# Hilltop Archery Shootout! Indoor 3-D Moving & Pop up's



## oneshot (Nov 29, 2002)

TTT Two Weekends away !


----------



## Monkeybutt2000 (May 7, 2009)

Sweet,plan on attending a few.


----------



## drummerjims (Jan 8, 2010)

Is this the hilltop in WV?


----------



## PSE Kid (Nov 22, 2008)

hey guys, shot this thing last year and it is a blast. come to it and have a great time! it is sweet!


----------



## oneshot (Nov 29, 2002)

drummerjims said:


> Is this the hilltop in WV?


Hilltop Archery Pro Shop, Location - Wingate, IN. 11.5 hour drive from WV:smile:


----------



## oneshot (Nov 29, 2002)

Monkeybutt2000 said:


> Sweet,plan on attending a few.


Make sure You Have a Tee Time, the Shoot Will Run faster this year! Pop Up's System we can shoot 4 shooters at the same time! Hope to see ya!


----------



## oneshot (Nov 29, 2002)

PSE Kid said:


> hey guys, shot this thing last year and it is a blast. come to it and have a great time! it is sweet!


Make sure you bring your buddies! It's a blast !


----------



## PSE Kid (Nov 22, 2008)

i will try.


----------



## PSE Kid (Nov 22, 2008)

just a few days away


----------



## PSE Kid (Nov 22, 2008)

ttt


----------



## oneshot (Nov 29, 2002)

*If you have cabin fever! Come on out!!*

All archers are welcome!! TTT


----------



## scud (Jun 8, 2009)

we enjoyed coming from IL. We will be back every Friday night. It went as smooth as I think it could. I would like to say from All of us that come over from IL we really enjoy shooting at all of you shoots. We have not had any problems from any of the shooters or any problems from the Hilltop staff. It is hard to please everyone but in all the shoots we come too we have enjoy all of them. The new pop-ups is a real Diff look to your range and it looks to be a hit. Keep up the good work. :thumbs_up


----------



## Monkeybutt2000 (May 7, 2009)

This shoot is a blast! Had alot of fun,shot like crap though. I'll be better prepared next time.


----------



## RDS2 (Jan 25, 2010)

great shooting at the pop ups and moving targets. Looking forward to every Fri. night an makeing the trip over to your events this comming season.


----------



## oneshot (Nov 29, 2002)

Thanks guy's for the review!We had over 80 shooters! It was a blast.

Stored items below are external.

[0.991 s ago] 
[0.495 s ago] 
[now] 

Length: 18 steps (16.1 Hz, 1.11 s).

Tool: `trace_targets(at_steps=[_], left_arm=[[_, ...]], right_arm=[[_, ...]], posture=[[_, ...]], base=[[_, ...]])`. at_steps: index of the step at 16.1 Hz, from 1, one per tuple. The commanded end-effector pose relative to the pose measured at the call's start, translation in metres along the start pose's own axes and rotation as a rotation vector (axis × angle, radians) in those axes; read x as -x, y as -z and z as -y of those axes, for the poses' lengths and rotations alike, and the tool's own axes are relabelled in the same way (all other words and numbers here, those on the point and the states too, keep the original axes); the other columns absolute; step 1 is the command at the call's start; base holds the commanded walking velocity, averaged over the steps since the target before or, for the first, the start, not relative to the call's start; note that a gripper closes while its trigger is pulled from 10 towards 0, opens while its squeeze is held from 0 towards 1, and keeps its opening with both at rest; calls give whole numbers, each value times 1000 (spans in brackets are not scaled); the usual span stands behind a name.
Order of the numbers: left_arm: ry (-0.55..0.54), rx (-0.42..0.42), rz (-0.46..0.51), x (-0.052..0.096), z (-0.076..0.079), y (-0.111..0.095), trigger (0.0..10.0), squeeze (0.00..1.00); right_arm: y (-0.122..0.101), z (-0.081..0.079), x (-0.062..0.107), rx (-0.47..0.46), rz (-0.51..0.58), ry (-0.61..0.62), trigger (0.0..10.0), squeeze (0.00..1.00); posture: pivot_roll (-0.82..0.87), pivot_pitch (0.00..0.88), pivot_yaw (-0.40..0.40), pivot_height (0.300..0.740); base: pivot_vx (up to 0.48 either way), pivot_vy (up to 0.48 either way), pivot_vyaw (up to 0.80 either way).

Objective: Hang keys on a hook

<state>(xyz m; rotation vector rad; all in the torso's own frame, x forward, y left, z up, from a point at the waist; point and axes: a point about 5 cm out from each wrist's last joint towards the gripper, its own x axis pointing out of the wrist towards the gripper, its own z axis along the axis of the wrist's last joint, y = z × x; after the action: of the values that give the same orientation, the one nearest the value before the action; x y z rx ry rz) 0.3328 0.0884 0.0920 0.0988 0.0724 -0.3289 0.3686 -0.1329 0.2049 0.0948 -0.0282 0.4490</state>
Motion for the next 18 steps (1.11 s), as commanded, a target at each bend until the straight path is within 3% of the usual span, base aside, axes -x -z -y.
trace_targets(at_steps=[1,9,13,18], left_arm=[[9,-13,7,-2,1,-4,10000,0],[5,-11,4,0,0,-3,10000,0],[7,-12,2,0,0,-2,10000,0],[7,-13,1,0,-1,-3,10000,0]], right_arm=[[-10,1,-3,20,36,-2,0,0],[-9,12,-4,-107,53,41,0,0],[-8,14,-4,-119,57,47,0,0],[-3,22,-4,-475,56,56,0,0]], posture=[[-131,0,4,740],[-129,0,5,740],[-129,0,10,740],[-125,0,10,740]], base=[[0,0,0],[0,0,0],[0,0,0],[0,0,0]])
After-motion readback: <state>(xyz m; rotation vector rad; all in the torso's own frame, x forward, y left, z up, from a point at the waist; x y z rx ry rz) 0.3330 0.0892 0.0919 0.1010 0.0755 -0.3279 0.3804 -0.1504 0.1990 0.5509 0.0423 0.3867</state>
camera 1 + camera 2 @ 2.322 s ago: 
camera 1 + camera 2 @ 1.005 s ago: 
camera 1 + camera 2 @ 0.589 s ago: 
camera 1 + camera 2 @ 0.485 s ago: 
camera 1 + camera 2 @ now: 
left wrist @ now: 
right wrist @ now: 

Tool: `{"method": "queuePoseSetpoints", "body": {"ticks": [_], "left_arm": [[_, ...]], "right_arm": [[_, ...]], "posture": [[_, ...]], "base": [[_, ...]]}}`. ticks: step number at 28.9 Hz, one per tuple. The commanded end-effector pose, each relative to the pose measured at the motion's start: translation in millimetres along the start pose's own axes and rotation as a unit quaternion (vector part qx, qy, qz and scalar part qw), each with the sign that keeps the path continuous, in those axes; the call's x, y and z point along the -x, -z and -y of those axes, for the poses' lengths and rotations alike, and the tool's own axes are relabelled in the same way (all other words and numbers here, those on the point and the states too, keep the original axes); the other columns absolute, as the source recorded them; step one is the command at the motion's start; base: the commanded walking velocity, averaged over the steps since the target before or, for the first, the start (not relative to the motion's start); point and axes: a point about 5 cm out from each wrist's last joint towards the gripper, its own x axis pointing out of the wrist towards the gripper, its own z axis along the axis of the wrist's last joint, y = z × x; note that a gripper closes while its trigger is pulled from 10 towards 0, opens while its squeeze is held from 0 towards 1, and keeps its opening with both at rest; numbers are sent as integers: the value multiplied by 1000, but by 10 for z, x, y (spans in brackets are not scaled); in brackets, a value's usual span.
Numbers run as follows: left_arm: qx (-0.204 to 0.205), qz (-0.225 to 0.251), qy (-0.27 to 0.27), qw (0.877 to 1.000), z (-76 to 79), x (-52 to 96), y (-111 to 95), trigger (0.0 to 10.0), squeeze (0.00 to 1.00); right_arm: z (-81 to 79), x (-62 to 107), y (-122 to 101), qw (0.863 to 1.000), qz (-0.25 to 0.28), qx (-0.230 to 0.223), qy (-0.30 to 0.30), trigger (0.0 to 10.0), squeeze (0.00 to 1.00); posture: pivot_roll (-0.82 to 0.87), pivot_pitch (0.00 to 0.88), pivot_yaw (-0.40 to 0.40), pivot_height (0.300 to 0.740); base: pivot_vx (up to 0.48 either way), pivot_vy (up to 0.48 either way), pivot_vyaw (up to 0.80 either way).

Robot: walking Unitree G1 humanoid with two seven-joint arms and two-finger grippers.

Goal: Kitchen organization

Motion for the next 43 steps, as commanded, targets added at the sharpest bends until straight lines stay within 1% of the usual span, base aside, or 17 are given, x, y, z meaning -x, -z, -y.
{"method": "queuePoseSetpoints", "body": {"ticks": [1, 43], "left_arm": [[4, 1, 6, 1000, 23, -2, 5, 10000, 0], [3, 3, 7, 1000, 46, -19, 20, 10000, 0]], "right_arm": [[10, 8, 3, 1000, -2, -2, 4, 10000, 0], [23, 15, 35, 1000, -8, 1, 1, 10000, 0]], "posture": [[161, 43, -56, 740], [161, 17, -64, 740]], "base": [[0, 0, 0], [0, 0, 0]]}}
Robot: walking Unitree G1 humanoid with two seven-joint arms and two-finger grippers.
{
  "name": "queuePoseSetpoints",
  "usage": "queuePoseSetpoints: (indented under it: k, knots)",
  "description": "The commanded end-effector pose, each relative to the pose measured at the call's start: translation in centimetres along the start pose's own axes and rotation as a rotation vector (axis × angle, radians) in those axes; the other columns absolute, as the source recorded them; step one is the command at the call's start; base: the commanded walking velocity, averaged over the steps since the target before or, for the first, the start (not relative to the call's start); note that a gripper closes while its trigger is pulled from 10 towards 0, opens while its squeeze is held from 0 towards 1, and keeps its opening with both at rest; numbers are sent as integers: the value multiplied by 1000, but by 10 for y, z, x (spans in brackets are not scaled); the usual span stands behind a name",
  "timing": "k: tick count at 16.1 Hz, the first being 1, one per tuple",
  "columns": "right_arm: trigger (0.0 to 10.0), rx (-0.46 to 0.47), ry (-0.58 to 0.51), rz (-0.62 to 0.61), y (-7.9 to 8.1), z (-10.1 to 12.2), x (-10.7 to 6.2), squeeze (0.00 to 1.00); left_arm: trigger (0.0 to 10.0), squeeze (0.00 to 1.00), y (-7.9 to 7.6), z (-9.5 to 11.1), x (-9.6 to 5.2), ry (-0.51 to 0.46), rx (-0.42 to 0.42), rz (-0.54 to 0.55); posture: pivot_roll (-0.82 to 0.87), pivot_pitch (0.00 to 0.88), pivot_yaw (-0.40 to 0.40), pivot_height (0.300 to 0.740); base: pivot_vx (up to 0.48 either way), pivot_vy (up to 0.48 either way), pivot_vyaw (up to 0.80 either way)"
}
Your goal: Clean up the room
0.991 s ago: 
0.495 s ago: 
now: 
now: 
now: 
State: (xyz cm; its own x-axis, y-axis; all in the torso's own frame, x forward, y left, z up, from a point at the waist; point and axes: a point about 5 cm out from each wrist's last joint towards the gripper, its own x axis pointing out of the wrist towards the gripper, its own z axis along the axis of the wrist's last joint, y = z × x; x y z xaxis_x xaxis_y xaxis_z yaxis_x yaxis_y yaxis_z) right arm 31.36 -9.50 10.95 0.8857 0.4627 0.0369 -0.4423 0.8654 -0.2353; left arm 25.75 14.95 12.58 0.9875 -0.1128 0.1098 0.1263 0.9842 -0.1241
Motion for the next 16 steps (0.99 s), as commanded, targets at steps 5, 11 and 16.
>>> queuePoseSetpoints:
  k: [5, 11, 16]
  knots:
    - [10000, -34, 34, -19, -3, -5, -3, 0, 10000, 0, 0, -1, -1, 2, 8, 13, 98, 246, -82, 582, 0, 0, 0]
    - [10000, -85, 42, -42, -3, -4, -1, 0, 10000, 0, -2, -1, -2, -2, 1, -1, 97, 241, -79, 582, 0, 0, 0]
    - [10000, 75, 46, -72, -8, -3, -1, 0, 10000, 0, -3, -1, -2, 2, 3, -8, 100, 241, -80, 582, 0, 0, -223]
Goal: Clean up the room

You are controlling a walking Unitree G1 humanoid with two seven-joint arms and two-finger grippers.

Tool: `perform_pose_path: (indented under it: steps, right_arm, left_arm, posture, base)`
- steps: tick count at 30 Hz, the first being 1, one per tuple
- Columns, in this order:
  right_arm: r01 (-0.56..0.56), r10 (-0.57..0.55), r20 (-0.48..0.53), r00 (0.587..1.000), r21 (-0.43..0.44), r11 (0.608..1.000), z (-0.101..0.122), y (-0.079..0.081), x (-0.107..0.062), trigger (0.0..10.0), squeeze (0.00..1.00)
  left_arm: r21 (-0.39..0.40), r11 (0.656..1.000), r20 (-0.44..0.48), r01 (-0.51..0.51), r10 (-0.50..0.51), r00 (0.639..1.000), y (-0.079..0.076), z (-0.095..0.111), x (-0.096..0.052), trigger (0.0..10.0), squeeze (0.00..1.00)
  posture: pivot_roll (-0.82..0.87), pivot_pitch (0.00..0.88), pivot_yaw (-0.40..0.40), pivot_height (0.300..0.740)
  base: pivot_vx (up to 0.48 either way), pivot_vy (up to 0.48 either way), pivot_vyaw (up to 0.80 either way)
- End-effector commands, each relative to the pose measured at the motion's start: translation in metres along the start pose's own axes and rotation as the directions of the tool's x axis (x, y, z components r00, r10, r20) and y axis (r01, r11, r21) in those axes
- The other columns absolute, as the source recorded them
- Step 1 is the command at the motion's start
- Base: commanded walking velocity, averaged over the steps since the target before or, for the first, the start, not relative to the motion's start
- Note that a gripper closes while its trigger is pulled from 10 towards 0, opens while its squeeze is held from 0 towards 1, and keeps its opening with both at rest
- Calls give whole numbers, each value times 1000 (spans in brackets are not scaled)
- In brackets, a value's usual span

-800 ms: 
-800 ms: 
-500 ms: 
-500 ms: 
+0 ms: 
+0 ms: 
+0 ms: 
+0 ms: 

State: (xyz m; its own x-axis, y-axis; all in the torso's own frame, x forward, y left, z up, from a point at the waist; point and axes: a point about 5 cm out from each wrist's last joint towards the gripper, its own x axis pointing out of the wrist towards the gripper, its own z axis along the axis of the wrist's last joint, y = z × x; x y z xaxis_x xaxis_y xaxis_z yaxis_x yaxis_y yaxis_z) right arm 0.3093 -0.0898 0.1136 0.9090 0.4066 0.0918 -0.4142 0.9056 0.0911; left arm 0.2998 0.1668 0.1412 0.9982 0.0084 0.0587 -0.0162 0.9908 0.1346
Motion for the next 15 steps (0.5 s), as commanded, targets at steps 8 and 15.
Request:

The next 5 weeks alot of target changes ??? Rat etc.


----------



## oneshot (Nov 29, 2002)

couple tee times open Friday 29 Jan. if you have to work on Saturday:wink:


----------



## oneshot (Nov 29, 2002)

*Shine or Snow Storm Feb 5&6*

We are Still having The Shoot! Feb. 5&6 Call ahead for tee times! We had over 100 archers Last Weekend. Thanks, To Everyone that attended Last Weekend!


----------



## Monkeybutt2000 (May 7, 2009)

Be there again Saturday


----------



## oneshot (Nov 29, 2002)

Make ups because of the weather-u call ahead get tee times for thursday night!


----------



## Monkeybutt2000 (May 7, 2009)

When we gonna see the rat??


----------



## oneshot (Nov 29, 2002)

all in due time:archer:


----------



## Fog (Aug 8, 2006)

Destroyer 350, 61lbs 324 fps Thanx Oneshot. Havin a blast.


----------



## oneshot (Nov 29, 2002)

Fog, I'm glad you like your new Bow! It's Smoken Fast


----------



## Monkeybutt2000 (May 7, 2009)

Last weekend!!!


----------



## bowhunter6580 (Feb 28, 2010)

Had a blast this year cant wait to see whats in store for next year keep up all the good work:archer:


----------



## Fog (Aug 8, 2006)

*Winners?*

Just curious who won all the prizes. Obviously not Me. lol :darkbeer:


----------



## Monkeybutt2000 (May 7, 2009)

Fog said:


> Just curious who won all the prizes. Obviously not Me. lol :darkbeer:


I won one of the turkey hunts,WAHOOOOO!!!!!!!!!!!!!! Thanks Hilltop!!!!!!


----------



## oneshot (Nov 29, 2002)

Monkeybutt2000 said:


> I won one of the turkey hunts,WAHOOOOO!!!!!!!!!!!!!! Thanks Hilltop!!!!!!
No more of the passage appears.